_AIM OF THE EXERCISE:_ Across the listing, the lines that include "beige" must be tallied and reported as a bare number.

=== Section Start ===

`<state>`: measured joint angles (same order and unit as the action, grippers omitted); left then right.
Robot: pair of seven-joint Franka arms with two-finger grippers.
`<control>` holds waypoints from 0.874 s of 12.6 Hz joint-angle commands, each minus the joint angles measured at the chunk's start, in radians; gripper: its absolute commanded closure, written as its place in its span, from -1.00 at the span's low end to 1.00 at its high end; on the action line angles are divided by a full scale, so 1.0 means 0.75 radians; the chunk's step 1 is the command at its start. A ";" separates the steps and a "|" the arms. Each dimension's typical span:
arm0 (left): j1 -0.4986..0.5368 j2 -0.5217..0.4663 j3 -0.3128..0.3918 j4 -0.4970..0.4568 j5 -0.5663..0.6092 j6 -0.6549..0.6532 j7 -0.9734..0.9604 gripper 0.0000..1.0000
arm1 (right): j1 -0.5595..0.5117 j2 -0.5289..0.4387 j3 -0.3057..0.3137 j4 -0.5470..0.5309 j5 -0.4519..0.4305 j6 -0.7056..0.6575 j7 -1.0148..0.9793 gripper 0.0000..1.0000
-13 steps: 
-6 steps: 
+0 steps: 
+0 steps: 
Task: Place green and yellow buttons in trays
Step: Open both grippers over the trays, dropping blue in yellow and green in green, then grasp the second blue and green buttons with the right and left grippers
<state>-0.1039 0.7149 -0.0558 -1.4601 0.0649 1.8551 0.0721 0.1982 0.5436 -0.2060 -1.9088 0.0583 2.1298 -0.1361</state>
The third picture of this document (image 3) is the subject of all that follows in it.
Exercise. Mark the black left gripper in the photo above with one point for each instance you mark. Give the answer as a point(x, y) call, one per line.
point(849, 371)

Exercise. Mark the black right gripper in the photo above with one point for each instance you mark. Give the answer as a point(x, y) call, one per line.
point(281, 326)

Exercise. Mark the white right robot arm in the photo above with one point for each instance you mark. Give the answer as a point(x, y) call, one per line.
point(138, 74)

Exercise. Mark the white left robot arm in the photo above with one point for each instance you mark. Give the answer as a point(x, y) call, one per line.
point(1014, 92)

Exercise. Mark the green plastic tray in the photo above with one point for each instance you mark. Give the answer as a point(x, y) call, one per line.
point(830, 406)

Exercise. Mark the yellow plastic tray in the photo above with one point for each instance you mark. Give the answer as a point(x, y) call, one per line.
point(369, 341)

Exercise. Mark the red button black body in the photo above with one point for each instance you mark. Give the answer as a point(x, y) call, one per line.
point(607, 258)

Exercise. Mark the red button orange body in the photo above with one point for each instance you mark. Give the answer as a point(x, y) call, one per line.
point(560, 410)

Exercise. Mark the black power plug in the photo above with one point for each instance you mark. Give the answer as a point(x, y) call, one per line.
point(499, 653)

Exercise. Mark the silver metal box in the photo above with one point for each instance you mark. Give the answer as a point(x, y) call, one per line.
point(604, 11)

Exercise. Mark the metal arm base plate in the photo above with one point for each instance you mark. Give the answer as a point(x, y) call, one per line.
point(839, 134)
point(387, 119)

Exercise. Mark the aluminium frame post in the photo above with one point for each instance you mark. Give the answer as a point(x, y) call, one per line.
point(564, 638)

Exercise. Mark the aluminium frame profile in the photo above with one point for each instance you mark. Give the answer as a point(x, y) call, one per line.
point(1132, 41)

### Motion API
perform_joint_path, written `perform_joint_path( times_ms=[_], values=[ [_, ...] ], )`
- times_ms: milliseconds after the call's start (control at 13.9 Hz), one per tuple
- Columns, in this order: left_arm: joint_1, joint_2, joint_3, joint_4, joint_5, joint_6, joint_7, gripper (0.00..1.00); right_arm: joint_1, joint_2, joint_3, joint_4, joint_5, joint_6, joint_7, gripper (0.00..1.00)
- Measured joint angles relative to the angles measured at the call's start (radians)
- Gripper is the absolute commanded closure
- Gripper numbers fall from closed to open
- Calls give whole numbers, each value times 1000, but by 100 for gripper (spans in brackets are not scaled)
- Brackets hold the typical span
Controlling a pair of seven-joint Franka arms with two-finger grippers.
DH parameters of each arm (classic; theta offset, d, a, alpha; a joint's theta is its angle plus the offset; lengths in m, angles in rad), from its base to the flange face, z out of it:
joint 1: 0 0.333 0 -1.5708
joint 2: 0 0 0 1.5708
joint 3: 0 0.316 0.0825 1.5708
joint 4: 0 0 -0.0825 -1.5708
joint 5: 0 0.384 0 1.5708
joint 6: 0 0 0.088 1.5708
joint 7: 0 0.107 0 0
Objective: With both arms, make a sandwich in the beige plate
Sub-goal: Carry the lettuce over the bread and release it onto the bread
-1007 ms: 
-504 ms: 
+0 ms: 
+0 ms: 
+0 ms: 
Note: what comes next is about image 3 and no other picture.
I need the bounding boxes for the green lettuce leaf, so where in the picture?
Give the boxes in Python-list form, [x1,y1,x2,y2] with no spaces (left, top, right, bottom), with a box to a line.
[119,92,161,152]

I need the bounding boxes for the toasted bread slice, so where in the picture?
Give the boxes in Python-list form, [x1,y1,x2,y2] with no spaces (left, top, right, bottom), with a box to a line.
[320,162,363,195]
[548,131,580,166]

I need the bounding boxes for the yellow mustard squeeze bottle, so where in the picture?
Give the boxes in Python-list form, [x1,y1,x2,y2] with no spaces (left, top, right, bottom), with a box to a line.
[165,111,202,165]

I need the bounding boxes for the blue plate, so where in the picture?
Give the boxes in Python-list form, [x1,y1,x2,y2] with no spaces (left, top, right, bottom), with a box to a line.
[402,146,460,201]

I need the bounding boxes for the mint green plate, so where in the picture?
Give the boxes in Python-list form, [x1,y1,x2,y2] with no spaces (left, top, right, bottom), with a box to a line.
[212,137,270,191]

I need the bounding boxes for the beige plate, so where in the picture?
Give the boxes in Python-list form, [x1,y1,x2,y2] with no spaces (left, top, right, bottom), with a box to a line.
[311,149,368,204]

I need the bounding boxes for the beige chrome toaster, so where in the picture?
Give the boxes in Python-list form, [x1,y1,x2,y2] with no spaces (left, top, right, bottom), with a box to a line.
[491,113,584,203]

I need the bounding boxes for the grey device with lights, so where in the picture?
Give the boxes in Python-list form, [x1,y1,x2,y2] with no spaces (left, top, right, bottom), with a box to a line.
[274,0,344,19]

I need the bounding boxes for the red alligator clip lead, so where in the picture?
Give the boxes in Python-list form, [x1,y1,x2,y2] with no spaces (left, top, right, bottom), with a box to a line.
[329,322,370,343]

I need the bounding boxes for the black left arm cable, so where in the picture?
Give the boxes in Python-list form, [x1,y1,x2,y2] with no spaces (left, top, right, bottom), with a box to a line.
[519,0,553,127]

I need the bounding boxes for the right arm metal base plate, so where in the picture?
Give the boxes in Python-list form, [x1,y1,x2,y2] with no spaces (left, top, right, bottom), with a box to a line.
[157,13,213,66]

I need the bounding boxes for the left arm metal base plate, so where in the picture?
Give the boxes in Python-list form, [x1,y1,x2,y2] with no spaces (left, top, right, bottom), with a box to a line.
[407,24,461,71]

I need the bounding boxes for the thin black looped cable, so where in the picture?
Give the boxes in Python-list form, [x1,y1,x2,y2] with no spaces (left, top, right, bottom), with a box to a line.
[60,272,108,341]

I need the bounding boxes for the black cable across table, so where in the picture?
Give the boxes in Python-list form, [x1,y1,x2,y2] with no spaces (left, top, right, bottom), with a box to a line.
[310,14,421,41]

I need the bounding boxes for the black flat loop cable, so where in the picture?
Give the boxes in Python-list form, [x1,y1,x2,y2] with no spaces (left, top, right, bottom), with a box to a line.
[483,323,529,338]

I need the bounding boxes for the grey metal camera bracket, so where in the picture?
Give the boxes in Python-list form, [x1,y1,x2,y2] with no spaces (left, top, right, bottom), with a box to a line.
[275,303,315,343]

=== Section End ===

_EXERCISE RESULT:_ 3